▸ Required work
Given the material below, output exactly the lines from the line with "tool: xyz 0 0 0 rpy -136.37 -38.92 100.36" to the line with "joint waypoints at", both ends included, and no other lines.

▼

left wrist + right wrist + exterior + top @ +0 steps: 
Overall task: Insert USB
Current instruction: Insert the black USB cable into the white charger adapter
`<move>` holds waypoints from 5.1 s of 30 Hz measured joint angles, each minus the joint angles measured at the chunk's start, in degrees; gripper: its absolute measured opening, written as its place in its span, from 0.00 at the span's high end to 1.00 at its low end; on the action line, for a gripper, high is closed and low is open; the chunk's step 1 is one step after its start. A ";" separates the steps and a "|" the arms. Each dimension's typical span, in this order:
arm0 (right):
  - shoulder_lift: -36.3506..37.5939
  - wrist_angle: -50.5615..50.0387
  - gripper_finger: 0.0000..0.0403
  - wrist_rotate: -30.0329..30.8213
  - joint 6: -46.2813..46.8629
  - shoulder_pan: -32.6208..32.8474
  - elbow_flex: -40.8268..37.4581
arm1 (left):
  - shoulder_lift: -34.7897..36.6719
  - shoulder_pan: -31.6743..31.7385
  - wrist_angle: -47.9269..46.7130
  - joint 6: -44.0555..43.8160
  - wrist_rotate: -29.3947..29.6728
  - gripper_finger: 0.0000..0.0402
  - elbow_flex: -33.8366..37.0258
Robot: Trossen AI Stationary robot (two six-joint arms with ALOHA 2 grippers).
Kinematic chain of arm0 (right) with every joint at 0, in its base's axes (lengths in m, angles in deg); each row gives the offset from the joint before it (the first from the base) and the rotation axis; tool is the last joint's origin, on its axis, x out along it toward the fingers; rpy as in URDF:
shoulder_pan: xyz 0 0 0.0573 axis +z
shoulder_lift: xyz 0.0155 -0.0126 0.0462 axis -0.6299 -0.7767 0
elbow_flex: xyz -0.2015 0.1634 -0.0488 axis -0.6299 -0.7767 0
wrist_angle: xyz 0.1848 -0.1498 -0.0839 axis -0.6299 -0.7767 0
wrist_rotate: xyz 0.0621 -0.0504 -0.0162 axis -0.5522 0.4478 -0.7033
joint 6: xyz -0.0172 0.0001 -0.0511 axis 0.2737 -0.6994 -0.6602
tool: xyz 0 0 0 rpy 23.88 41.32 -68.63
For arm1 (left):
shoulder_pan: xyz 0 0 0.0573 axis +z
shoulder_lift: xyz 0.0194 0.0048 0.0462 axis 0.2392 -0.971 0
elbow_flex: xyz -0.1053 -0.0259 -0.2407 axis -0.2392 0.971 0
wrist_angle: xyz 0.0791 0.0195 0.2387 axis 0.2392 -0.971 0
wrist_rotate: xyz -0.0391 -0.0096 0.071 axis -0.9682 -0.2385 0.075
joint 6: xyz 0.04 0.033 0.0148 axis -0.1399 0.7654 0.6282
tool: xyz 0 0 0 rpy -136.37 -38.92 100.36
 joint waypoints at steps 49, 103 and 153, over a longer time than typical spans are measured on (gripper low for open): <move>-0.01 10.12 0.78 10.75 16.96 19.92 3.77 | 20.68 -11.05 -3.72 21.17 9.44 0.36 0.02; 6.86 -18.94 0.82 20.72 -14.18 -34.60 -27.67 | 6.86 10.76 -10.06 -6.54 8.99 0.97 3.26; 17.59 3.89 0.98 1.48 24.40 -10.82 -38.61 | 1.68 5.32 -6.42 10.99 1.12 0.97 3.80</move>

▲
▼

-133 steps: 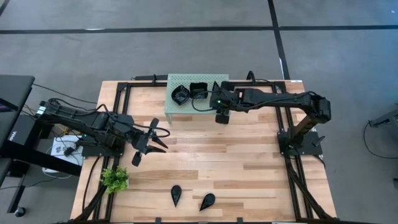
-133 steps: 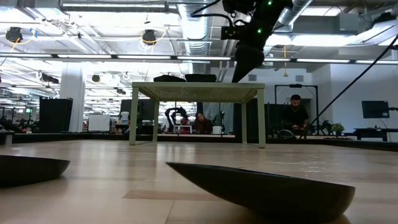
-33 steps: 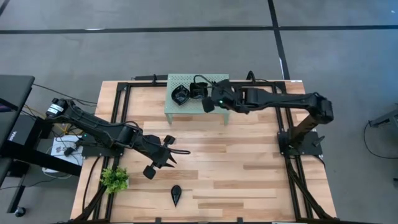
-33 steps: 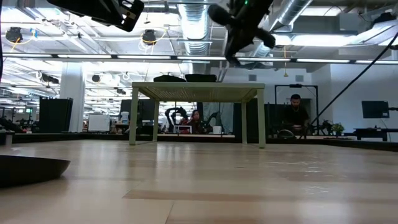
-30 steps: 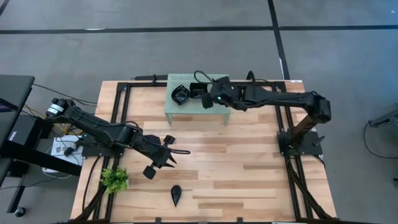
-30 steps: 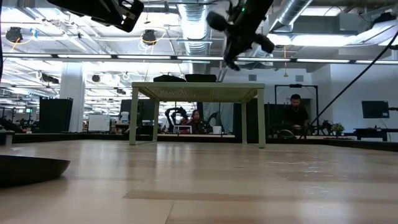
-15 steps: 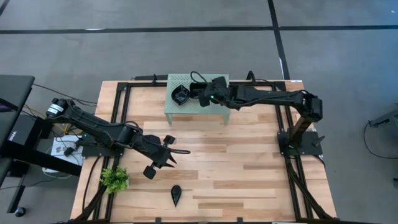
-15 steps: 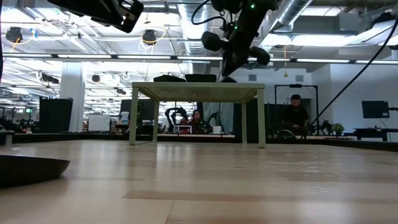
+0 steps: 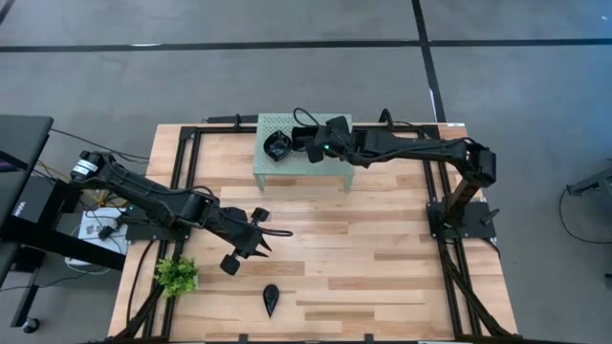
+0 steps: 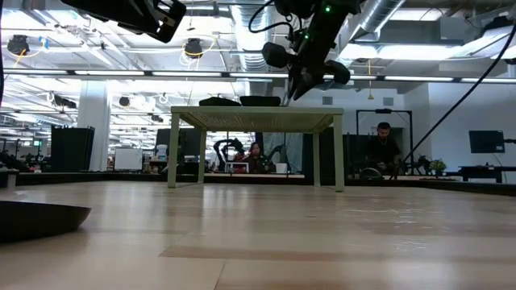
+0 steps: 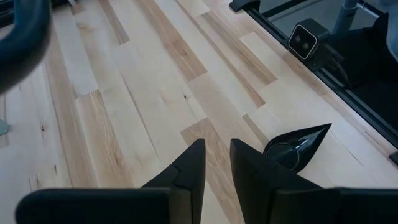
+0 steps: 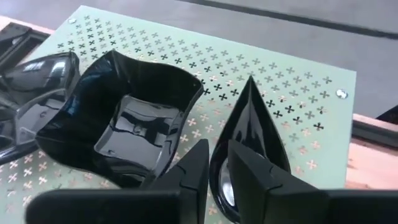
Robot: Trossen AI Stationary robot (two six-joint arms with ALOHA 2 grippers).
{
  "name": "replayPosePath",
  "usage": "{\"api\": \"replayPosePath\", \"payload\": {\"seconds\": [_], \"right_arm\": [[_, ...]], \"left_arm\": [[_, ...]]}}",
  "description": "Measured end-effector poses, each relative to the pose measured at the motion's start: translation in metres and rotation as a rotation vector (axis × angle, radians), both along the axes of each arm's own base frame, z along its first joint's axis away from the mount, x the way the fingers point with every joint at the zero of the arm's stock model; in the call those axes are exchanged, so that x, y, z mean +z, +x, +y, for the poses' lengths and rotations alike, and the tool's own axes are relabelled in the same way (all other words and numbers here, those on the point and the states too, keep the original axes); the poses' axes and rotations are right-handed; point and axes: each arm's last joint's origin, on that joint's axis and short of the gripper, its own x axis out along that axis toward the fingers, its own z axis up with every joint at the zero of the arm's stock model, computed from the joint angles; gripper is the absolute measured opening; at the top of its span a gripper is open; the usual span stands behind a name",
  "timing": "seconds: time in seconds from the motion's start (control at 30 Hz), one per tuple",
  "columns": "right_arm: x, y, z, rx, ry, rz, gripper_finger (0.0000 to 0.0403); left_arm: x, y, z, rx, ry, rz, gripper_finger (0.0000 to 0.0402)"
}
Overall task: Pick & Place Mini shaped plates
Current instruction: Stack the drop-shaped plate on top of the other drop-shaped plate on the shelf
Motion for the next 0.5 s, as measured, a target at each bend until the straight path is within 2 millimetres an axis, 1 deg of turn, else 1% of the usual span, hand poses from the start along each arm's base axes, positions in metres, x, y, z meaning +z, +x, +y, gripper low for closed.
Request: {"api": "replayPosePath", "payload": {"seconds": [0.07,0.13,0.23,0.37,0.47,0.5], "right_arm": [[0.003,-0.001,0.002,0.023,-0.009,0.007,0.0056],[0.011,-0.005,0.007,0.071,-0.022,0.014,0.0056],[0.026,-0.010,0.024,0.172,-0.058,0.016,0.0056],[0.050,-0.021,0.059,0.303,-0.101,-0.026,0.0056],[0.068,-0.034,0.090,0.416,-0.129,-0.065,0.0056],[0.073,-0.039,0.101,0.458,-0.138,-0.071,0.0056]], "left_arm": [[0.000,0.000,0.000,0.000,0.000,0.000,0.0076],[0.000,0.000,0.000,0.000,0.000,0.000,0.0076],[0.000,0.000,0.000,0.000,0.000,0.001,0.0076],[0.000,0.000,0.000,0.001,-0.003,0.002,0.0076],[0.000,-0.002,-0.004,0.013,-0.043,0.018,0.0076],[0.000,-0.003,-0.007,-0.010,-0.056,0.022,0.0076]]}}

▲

▸ Answer box
tool: xyz 0 0 0 rpy -136.37 -38.92 100.36
 joint waypoints at steps 49, 103 and 153, over a longer time than typical spans are measured on (gripper low for open): <move>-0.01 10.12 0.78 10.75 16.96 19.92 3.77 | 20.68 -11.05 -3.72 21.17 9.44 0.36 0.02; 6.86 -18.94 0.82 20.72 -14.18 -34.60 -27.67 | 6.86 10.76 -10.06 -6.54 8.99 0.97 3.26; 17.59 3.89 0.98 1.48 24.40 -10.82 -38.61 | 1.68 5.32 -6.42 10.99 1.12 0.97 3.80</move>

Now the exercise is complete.